Exercise aim. The line containing "Q: In the photo above, mark the grey plastic" and every line after it, through the last one below: output exactly these and nothing else.

....................

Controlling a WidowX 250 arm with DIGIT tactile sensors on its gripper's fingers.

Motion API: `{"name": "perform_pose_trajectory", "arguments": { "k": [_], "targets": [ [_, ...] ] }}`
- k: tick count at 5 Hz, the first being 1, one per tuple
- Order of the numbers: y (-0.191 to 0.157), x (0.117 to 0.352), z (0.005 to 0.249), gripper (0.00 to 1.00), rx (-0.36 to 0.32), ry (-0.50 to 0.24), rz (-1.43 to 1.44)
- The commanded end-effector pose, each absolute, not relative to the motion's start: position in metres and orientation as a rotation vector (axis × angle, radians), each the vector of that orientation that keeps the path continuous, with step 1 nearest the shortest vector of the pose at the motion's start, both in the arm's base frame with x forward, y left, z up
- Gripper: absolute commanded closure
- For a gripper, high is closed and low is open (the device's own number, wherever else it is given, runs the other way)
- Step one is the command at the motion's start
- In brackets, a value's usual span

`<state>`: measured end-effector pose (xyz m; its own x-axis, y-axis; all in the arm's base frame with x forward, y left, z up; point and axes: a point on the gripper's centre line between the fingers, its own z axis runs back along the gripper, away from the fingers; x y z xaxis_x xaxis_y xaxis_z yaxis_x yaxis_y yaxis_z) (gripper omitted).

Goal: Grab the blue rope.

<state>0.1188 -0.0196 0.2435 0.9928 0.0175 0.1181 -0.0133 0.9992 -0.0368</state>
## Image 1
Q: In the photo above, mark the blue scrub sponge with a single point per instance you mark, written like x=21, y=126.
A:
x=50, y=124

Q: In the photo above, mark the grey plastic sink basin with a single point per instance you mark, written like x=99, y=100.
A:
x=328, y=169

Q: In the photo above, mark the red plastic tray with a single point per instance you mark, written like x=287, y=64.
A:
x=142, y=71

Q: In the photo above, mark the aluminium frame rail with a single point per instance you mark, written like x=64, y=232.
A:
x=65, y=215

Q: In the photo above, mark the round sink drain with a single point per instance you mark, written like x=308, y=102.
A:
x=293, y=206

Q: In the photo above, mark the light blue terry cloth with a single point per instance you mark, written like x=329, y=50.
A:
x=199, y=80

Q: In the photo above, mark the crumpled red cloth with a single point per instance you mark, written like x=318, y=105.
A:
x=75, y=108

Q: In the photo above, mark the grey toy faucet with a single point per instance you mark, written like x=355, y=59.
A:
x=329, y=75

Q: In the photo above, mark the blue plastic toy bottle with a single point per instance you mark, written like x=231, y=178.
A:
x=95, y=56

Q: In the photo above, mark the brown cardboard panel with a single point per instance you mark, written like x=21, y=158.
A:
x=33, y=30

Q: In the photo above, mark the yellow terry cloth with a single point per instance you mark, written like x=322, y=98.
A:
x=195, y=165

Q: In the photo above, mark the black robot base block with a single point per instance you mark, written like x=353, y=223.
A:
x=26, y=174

....................

Answer to the problem.
Q: In the photo above, mark the grey plastic sink basin with a single point per instance you mark, written like x=99, y=100.
A:
x=328, y=169

Q: In the photo above, mark the red plastic tray with a single point per instance you mark, written like x=287, y=64.
A:
x=142, y=71

Q: In the photo above, mark the aluminium frame rail with a single point per instance you mark, written like x=64, y=232.
A:
x=65, y=215

Q: In the photo above, mark the round sink drain with a single point per instance you mark, written like x=308, y=102.
A:
x=293, y=206

Q: In the photo above, mark the light blue terry cloth with a single point per instance you mark, written like x=329, y=50.
A:
x=199, y=80

Q: In the photo above, mark the crumpled red cloth with a single point per instance you mark, written like x=318, y=105.
A:
x=75, y=108

Q: In the photo above, mark the grey toy faucet with a single point per instance you mark, written like x=355, y=59.
A:
x=329, y=75

Q: In the photo above, mark the blue plastic toy bottle with a single point per instance you mark, written like x=231, y=178.
A:
x=95, y=56

Q: In the photo above, mark the brown cardboard panel with a single point per instance you mark, written like x=21, y=158.
A:
x=33, y=30

Q: In the photo above, mark the yellow terry cloth with a single point per instance you mark, written like x=322, y=98.
A:
x=195, y=165

Q: In the photo above, mark the black robot base block with a single point per instance you mark, written like x=353, y=223.
A:
x=26, y=174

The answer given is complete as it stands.